How can a firm figure out where its demand curve is? The short answer is you never know for certain.
The longer answer is that the best way to gather information about demand is to charge a price and see what happens. When you set a price and observe a quantity, you have just seen one point on the demand curve for that time and location.
And this means that one of your best sources for information about demand is your past data. Now, in analyzing this data, you need to keep in mind that demand curves move over time; as willingness to pay for our product (or rival products) changes, or as prices of rival products change, demand curves can shift either left or right. As a result, today’s demand curve is not likely to be exactly the same as yesterday’s.
What about for new products, where you don’t have any past history to examine?
With new products, it is harder to determine demand, but one important factor to keep in mind is that demand comes from willingness to pay.
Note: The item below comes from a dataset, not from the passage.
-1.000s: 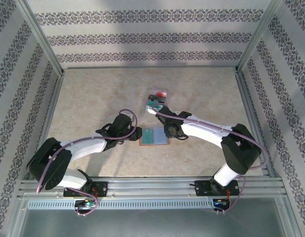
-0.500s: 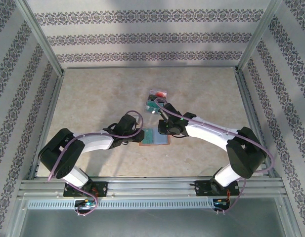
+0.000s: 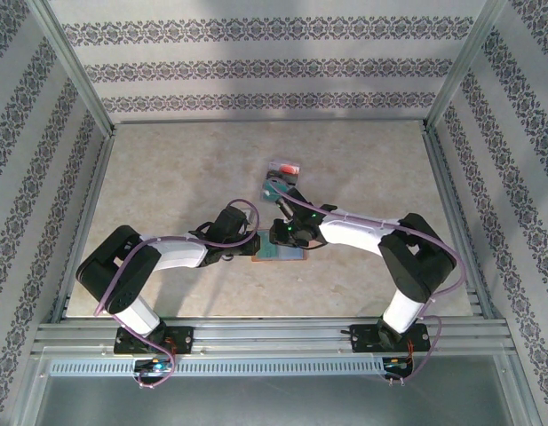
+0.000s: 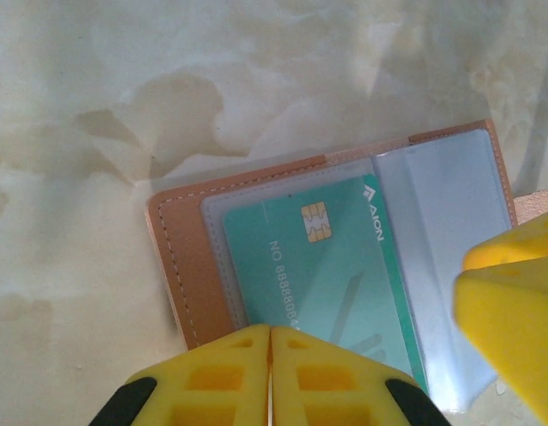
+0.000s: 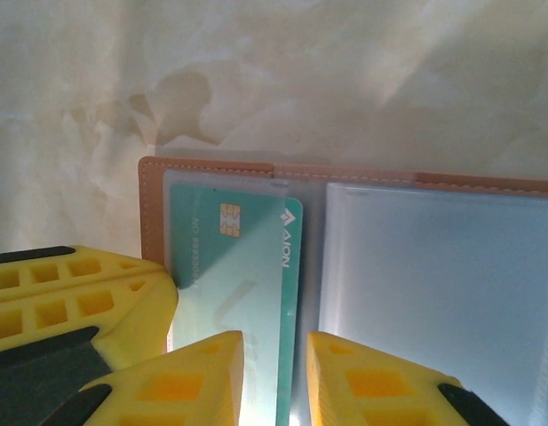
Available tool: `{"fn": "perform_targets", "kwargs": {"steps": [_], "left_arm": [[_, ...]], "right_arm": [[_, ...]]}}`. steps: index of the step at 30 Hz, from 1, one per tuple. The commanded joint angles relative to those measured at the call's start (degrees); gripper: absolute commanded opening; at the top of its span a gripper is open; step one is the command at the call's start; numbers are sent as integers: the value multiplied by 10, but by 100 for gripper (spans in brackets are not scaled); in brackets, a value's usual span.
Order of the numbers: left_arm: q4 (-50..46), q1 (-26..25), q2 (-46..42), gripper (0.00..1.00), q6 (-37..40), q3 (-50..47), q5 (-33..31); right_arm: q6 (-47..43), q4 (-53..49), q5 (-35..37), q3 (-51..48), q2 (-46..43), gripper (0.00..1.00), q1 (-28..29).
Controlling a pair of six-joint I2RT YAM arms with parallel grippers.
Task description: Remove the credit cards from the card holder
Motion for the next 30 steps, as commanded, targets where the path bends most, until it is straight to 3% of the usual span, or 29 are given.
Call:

If you can somehow estimate consumers’ willingness to pay, then you can construct demand in much the same way we have done.
This is easiest in the b-to-b (business to business) context, where your customers are for-profit firms. A customer’s willingness to pay for your product will be closely linked to the amount of additional profit you generate for your customer.
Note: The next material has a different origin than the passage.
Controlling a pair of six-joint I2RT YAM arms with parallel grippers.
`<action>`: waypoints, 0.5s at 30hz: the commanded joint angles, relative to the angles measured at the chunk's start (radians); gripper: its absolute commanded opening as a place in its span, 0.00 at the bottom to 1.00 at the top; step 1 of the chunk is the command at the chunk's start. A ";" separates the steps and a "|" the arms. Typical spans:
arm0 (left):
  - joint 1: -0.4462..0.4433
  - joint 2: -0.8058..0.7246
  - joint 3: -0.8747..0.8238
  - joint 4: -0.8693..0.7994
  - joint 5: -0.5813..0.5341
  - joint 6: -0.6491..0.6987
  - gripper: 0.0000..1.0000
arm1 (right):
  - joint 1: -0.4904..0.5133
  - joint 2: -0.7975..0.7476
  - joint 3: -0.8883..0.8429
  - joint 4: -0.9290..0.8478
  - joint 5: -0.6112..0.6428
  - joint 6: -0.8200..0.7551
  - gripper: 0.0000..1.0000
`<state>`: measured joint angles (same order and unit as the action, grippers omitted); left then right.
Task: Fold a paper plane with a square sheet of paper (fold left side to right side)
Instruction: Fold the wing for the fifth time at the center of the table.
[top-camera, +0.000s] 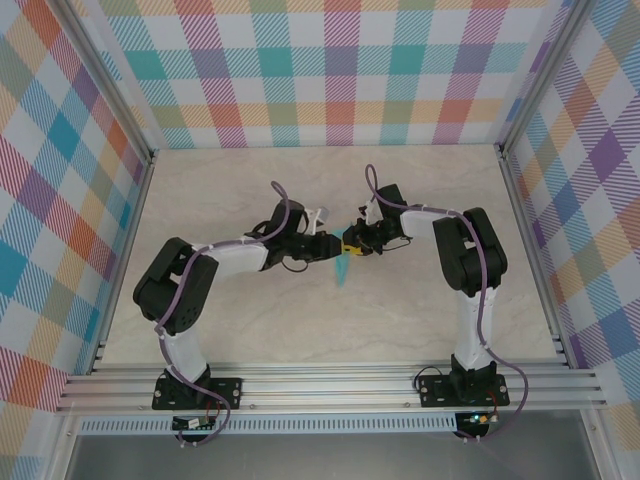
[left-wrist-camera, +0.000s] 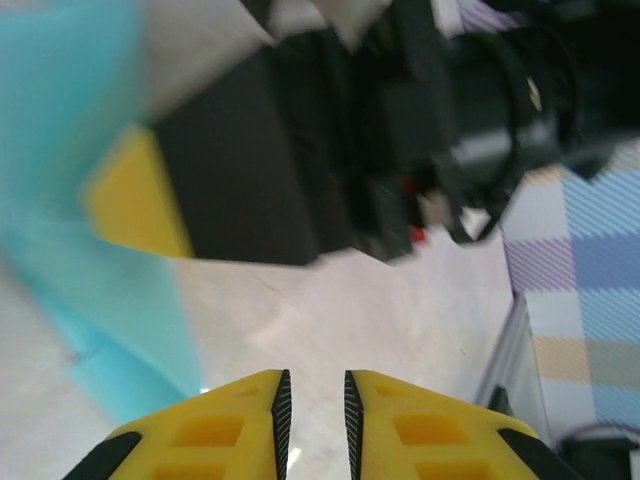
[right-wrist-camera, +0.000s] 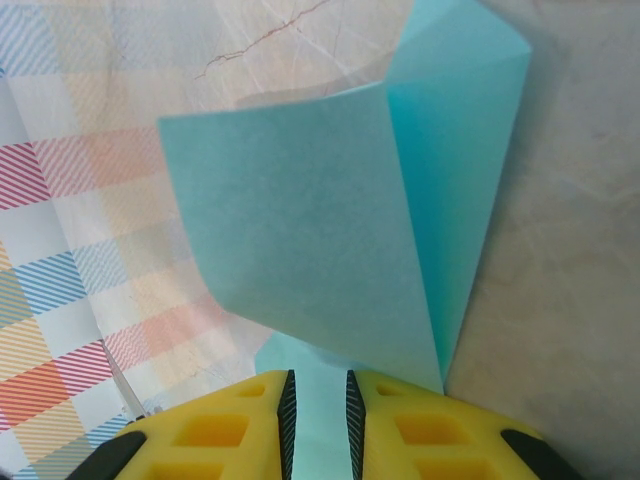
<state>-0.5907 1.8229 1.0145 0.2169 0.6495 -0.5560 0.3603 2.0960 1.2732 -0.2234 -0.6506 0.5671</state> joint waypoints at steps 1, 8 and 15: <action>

In the b-to-c (business to consumer) context, it can be difficult to get a handle on willingness-to-pay. There are no rules about what willingness to pay should be, and it’s easy to get tricked.
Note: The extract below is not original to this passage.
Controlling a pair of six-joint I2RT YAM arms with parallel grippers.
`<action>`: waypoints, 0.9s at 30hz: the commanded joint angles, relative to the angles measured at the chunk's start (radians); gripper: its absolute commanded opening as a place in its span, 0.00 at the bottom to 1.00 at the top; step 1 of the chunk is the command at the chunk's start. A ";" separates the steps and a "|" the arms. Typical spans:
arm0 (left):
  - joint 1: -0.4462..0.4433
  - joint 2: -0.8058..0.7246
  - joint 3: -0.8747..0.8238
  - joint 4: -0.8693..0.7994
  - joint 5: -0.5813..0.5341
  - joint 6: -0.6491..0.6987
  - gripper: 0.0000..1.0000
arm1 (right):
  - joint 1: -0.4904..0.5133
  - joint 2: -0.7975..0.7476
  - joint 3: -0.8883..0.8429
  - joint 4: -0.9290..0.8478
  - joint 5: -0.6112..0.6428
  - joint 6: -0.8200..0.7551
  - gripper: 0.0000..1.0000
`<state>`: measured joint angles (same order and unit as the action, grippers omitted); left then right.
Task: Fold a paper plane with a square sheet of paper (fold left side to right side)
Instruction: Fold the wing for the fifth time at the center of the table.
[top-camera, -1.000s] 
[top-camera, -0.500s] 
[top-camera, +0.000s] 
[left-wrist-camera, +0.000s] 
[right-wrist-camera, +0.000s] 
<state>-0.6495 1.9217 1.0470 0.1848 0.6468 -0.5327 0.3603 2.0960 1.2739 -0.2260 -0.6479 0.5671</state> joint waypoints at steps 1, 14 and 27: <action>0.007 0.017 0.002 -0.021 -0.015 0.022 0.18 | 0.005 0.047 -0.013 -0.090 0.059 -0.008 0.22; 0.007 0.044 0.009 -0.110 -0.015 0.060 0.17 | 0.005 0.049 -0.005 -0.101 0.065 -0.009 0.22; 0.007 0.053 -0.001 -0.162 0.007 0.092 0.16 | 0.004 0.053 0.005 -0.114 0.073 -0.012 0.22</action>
There’s no formula that would describe a customer’s desire to reduce their environmental impact. And this makes it difficult to sort out what the willingness to pay for a new product like Orbital’s shower system.
In this case, the best option may be small-sample market research. One low-cost approach would be to survey potential customers about their willingness-to-pay for an energy-and-water saving shower system.
Small sample sizes might mean your data will not be representative of the entire mass of consumers. In addition, survey respondents really have little incentive to tell you what they really think. If a customer says “Sure, I’d buy an Orbital shower if the price were $5000,” that’s less reliable information than actually observing a customer parting with the cash. A survey respondent might be telling you what s/he thinks you want to hear, but an actual customer is putting his/her money where his/her mouth is.
A medium-cost approach would be a small-scale product launch. Imagine opening a showroom an arid, well-to-do area where many residents are concerned about their environmental impact. (Palo Alto, California seems perfect for this!) Such a rollout would allow the firm to set prices and then assess demand using actual data. Here, the concern would be finding a test-market that’s truly representative of broader market conditions.
In general, you have accept the fact that you never know demand with certainty. We think it’s better to analyze the information you have rather than proceeding with guesswork, hunches, or unchecked intuition.
Although Orbital cannot accurately predict the demand, it tries to educate customers in a way that will increase their willingness to pay. On their website, they have an interactive section called
Measure Your Savings. Click on either “Commercial” or “Residential” and you will have the opportunity to tailor information such as location, watercost, shower length, and daily showers to your personal experience. The website dynamically displays water savings, energy savings, and estimated cost savings per year as you adjust various factors. Emphasizing the environmental and monetary savings highlights the benefits of the product to the customer.